Poster: Berthold Goldschmidt et al performs Mahler in WWII London

I’m sure many readers here also follow Norman Lebrecht – if not, he offers on his daily news-digest a fascinating audio clip that should not get lost. It is Deryck Cooke explaining his completion of Mahler’s X symphony with Berthold Goldschmidt conducting excerpts as demonstration.

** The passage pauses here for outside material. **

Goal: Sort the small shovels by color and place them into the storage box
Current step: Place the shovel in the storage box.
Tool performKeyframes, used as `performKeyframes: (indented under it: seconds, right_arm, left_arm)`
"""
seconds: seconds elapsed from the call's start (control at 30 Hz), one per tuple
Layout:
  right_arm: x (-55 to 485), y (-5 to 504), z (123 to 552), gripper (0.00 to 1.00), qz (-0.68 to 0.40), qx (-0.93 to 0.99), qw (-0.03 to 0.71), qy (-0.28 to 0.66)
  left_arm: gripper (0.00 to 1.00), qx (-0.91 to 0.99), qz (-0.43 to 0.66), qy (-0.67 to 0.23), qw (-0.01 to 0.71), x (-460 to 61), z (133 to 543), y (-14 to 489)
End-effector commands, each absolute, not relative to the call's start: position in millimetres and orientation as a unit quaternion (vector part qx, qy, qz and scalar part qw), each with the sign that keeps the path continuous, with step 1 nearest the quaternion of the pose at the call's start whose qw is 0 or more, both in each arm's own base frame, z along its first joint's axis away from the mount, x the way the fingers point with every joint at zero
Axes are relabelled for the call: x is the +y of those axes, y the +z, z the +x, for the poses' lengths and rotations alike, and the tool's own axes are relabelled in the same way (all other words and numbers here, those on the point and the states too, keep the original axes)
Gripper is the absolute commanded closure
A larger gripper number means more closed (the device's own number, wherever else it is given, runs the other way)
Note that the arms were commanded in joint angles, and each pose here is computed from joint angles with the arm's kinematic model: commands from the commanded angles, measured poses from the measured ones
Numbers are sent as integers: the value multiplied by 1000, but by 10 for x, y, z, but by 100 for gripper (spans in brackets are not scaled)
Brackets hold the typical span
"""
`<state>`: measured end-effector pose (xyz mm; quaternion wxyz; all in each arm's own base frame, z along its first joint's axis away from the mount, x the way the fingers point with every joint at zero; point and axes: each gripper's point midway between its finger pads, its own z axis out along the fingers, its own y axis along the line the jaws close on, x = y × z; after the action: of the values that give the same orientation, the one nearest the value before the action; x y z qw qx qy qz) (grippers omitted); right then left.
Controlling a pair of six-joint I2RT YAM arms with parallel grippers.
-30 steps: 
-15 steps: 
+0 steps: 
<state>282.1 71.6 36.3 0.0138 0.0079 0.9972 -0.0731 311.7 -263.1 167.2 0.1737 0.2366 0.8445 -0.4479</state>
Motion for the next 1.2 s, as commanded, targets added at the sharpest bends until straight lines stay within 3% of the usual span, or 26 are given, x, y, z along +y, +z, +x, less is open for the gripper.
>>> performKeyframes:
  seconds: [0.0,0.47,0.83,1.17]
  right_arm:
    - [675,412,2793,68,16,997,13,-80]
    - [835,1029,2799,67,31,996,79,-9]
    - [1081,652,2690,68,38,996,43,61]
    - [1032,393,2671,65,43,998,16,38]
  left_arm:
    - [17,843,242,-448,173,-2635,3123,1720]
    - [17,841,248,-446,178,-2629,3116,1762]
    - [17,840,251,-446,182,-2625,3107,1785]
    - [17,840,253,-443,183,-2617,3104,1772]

My own experience with Berthold Goldschmidt and Mahler X is rather individual and full of unanswered questions. I deal to some extent with these puzzles in my previous article on Goldschmidt found elsewhere on this page. I knew him fairly well in the final years of his life and I recall asking his opinion on the composer Egon Wellesz. He had none. He seemed to indicate that he did not know him well and after I suggested that I had heard that Wellesz was rather ‘academic’, his only response was ‘perhaps’. Years later, while researching Egon Wellesz for an exhibition at Vienna’s Jewish Museum, I chanced upon a fascinating correspondence housed at Austria’s National Library. Egon Wellesz had been contacted by Berthold Goldschmidt to intervene on behalf of himself and Deryck Cooke with a recalcitrant Alma Malher-Werfel, who along with Erwin Ratz, head of the International Gustav Mahler Society in Vienna, was adamantly opposed to the work’s completion. The tone of the Goldschmidt/Wellesz correspondence, an exchange of perhaps half a dozen letters, is friendly but formal with Wellesz expressing initial scepticism which quickly turned to both enthusiasm and admiration. In almost all of the Wellesz side of the correspondence, one reads ‘as usual, meeting at your home in Belsize Park’, meaning the tiny flat Goldschmidt inhabited from 1935 until his death in 1996. Further correspondence from Wellesz to Alma confirms that he wrote about the Goldschmidt/Cooke completion with great conviction and stresses their sensitivity to every aspect of Mahler’s musical persona.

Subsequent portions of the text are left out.